◆ **Task item**: An image-free reproduction of the data below is needed: print it exactly.

◆ **Raw data**:
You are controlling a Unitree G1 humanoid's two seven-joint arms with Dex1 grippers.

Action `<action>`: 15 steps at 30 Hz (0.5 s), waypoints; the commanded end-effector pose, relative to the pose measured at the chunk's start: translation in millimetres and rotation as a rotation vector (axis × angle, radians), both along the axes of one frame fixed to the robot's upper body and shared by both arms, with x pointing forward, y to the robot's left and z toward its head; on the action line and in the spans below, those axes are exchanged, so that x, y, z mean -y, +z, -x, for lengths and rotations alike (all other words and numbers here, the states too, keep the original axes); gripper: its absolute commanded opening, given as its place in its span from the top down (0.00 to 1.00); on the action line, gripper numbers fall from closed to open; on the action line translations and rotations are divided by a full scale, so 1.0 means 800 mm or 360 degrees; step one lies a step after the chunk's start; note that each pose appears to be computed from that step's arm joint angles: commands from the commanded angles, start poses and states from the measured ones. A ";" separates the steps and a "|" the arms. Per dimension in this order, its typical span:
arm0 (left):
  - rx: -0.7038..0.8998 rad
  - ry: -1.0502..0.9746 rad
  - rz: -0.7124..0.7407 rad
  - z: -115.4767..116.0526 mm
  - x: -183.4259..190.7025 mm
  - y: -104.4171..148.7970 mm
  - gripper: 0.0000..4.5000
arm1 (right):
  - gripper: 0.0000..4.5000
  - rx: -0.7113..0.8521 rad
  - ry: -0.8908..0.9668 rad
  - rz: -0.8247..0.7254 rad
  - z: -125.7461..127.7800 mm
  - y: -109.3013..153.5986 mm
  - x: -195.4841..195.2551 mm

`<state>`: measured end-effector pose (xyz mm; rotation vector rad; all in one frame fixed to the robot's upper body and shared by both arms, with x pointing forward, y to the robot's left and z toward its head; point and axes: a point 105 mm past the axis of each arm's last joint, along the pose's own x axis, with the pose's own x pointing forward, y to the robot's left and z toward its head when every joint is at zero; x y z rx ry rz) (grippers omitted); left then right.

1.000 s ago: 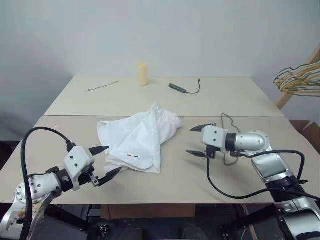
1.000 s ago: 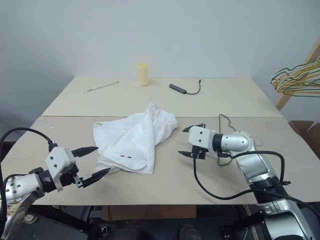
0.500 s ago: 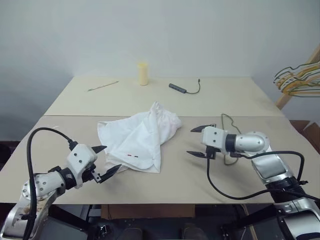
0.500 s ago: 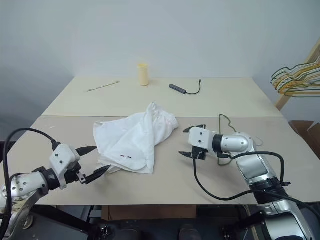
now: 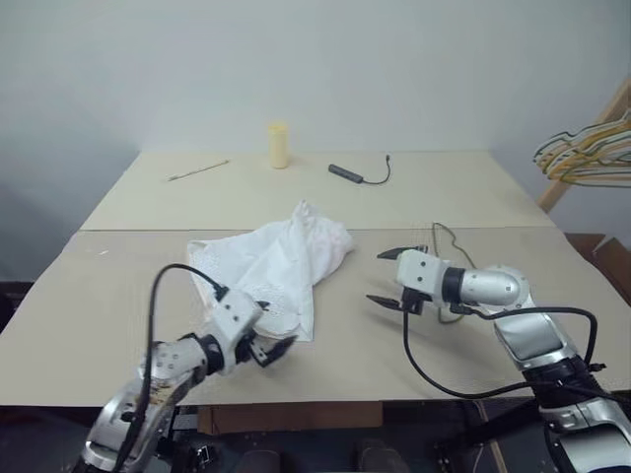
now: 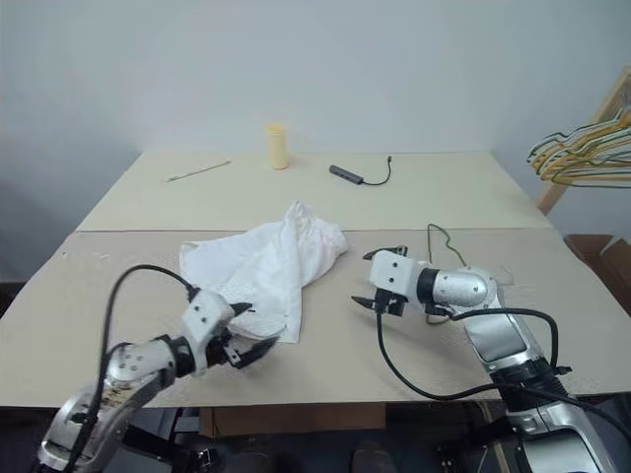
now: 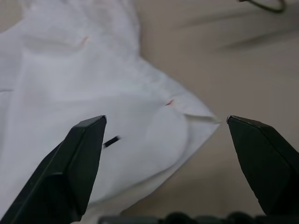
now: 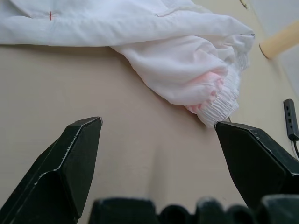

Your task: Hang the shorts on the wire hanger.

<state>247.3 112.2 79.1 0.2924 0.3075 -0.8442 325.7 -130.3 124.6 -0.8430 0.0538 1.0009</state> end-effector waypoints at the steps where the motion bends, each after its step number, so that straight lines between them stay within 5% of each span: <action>1: 0.0073 -0.0003 -0.0073 -0.016 0.016 -0.007 0.00 | 0.01 0.0115 -0.0060 -0.0042 -0.005 0.024 0.004; 11: -0.0060 0.0070 -0.0270 -0.033 0.035 -0.042 0.00 | 0.01 0.0132 -0.0115 -0.0023 -0.002 0.023 0.012; 15: -0.0123 0.0087 -0.0386 -0.031 0.030 -0.054 0.20 | 0.00 0.0145 -0.0127 -0.0006 -0.004 0.023 0.013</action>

◆ **Answer to this task**:
You are controlling a Unitree G1 humanoid's two seven-joint arms with Dex1 grippers.

Action `<action>`: 15 steps at 30 Hz (0.5 s), waypoints; the commanded end-effector pose, relative to the pose measured at the chunk's start: translation in millimetres and rotation as a rotation vector (axis × angle, radians), both along the axes of one frame fixed to the robot's upper body and shared by both arms, with x pointing forward, y to the robot's left and z toward its head; on the action line and in the spans below, those axes are exchanged, so that x, y, z mean -y, +z, -x, for lengths and rotations alike (all other words and numbers here, the states too, keep the original axes); gripper: its absolute commanded opening, given as its place in its span from the top down (0.00 to 1.00); on the action line, gripper numbers fall from closed to open; on the action line translations and rotations are divided by a full scale, so 1.0 means 800 mm or 360 degrees; step one lies a step after the chunk's start; note that each pose appears to be computed from that step's arm joint angles: commands from the commanded angles, start poses and states from the measured ones. A ";" separates the steps and a "|" the arms. Per dimension in this order, its typical span:
arm0 (left):
  - rx: -0.7038..0.8998 rad
  - ry: -1.0502..0.9746 rad
  - rz: -0.7124..0.7407 rad
  - z: -115.4767..116.0526 mm
  - x: -183.4259..190.7025 mm
  - y: -104.4171..148.7970 mm
  - gripper: 0.0000..4.5000
arm1 (right):
  - gripper: 0.0000..4.5000
  - rx: -0.7113..0.8521 rad
  - ry: -0.8908..0.9668 rad
  - rz: -0.8247..0.7254 rad
  - z: -125.7461..127.7800 mm
  - y: -109.3013..153.5986 mm
  - x: -195.4841..195.2551 mm

`<state>`: measured end-effector pose (xyz mm; rotation vector rad; all in one frame fixed to the robot's upper body and shared by both arms, with x pointing forward, y to the robot's left and z toward its head; point and axes: a point 105 mm past the axis of each arm's last joint, along the pose's own x axis, with the pose's own x pointing forward, y to the robot's left and z toward its head when every joint is at zero; x y z rx ry rz) (grippers omitted); left then right.

1.000 s ago: 
1.000 s ago: 
0.500 s ago: 
0.500 s ago: 
now: 
now: 
now: 
now: 

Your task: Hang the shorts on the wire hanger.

<state>247.3 112.2 79.1 0.2924 0.3075 -0.8442 325.7 -130.3 124.6 -0.8430 0.0538 1.0009</state> end-effector waypoints at the steps where the motion bends, each after its step number, so that straight lines between them stay within 5% of each span: <action>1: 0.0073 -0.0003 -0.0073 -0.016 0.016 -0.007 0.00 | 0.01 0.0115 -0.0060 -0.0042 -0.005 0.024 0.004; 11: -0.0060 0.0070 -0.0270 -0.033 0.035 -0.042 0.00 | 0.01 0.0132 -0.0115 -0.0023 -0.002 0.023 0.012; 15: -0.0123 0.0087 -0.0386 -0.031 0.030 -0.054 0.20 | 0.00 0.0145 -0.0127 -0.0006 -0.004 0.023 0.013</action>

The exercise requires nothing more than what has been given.